Data segment:
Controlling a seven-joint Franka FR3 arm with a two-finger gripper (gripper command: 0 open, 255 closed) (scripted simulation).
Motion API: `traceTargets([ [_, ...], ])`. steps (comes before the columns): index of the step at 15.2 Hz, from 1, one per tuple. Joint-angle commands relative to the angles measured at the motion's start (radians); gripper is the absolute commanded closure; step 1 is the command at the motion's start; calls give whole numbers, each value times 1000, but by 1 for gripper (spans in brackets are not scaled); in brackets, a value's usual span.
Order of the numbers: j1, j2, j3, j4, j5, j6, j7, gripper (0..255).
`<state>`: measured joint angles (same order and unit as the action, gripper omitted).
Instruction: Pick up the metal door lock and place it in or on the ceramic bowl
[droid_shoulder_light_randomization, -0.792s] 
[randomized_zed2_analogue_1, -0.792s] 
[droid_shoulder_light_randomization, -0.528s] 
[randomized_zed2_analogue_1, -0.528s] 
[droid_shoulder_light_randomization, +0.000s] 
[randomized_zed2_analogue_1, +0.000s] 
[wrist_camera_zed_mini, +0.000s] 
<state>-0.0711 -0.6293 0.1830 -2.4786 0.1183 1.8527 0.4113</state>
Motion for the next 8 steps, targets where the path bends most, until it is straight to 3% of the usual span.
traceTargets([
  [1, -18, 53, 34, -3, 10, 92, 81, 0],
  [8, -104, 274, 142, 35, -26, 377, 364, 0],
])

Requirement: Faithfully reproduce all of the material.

Response to the exercise:
Controlling a seven-joint Franka FR3 arm with a two-finger gripper (gripper command: 0 open, 255 closed) (scripted simulation).
Motion API: `traceTargets([ [_, ...], ])`. steps (comes before the columns): index of the step at 15.2 Hz, from 1, one per tuple. Joint-angle commands relative to the angles measured at the motion's start (radians); gripper is the absolute commanded closure; step 1 is the command at the motion's start; calls give whole numbers, each value times 1000, but by 1 for gripper (spans in brackets are not scaled); in brackets, a value's usual span.
Order of the numbers: j1, j2, j3, j4, j5, j6, j7, gripper (0..255).
`<state>`: measured joint angles (same order and unit as the action, gripper omitted).
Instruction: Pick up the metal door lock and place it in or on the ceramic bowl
[droid_shoulder_light_randomization, -0.792s] 
[randomized_zed2_analogue_1, -0.792s] 
[droid_shoulder_light_randomization, -0.528s] 
[randomized_zed2_analogue_1, -0.528s] 
[droid_shoulder_light_randomization, +0.000s] 
[randomized_zed2_analogue_1, +0.000s] 
[wrist_camera_zed_mini, +0.000s] 
<state>-0.0711 -0.6293 0.1830 -2.4786 0.1183 1.8527 0.4113</state>
Motion for the next 8 steps, targets where the path bends most, until it is straight to 3% of the usual span.
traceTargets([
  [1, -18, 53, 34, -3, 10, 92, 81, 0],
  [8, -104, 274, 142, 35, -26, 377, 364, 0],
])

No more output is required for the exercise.